When you use the pay-per-byte billing method, the following rules apply:
  • Every TB of data that is scanned costs USD 4.27.
  • Every GB of data that is scanned costs USD 0.0043.

The minimum size of scanned data for which you are charged is 32 MB. DLA generates a bill on an hourly basis and fees are deducted from the balance of your Alibaba Cloud account. To view bills, you can log on to the DLA console and choose Expenses > Orders.

Methods to reduce costs

To reduce costs, you can use one of the following methods to process the raw data before you use DLA to scan the data:
  • Format conversion: convert the format of the raw data into a high-performance data format.

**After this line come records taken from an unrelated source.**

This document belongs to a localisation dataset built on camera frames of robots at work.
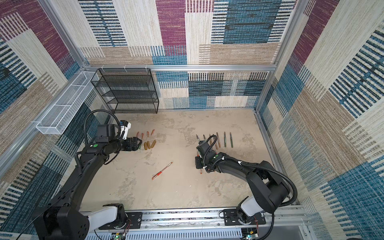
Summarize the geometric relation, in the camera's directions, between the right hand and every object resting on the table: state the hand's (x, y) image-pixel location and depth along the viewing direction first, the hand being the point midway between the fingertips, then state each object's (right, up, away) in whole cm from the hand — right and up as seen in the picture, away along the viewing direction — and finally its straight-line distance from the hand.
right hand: (199, 163), depth 89 cm
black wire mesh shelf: (-52, +47, +21) cm, 73 cm away
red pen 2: (+1, -5, -3) cm, 6 cm away
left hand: (-35, +15, -9) cm, 39 cm away
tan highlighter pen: (+7, +14, -17) cm, 23 cm away
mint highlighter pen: (0, +14, +15) cm, 21 cm away
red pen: (-26, -7, -2) cm, 27 cm away
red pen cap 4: (-33, +17, +19) cm, 41 cm away
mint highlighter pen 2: (+4, +14, +15) cm, 21 cm away
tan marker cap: (-35, +9, +10) cm, 37 cm away
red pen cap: (-42, +15, +17) cm, 48 cm away
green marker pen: (+22, +12, +13) cm, 28 cm away
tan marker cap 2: (-33, +9, +11) cm, 36 cm away
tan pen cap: (-30, +10, +12) cm, 34 cm away
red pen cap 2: (-39, +16, +18) cm, 46 cm away
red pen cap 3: (-36, +16, +18) cm, 43 cm away

    DLA supports multiple high-performance data formats, such as Apache ORC, Apache Parquet, and Apache Avro. You can convert the format of your data into one of the preceding formats. Then, use DLA to scan only data in the required columns.

  • Data compression: compress the raw data to reduce the data size. We recommend that you compress the data into a file in the Apache Parquet or Apache ORC format. Then, use DLA to scan data in the file.
  • Data partitioning: store the raw data in different partitions. Then, use DLA to scan the data in one or more partitions.

Billing examples

You store a CSV file and a JSON file in Object Storage Service (OSS) and store a table in an ApsaraDB RDS database. The sizes of the files and table are all 1 TB. You want to perform association analysis on data in OSS and table data in the ApsaraDB RDS database. The total size of the data that needs to be scanned is 3 TB. Each TB of data that is scanned costs USD 4.27. In this case, the fee you need to pay is USD 12.81 (4.27 + 4.27 + 4.27).

For the preceding billing example, you can perform the following operations to reduce the costs:
  • Compress the 1 TB CSV file into a GZIP file. The size of the GZIP file is 0.4 TB. Store the data of the GZIP file in different partitions and store the data that you want to scan in the same partition. This way, DLA scans data only in this partition. The size of the data that is scanned is reduced to 0.2 TB.
  • Convert the 1 TB JSON file into the Apache ORC format. This way, DLA scans only 10% of the data by column. The size of the data that is scanned is reduced to 0.1 TB.

After you convert, compress, and partition data, the total fee that you need to pay is USD 5.56 (4.27 × 0.2 + 4.27 × 0.1 + 4.27). The cost is reduced by USD 7.25.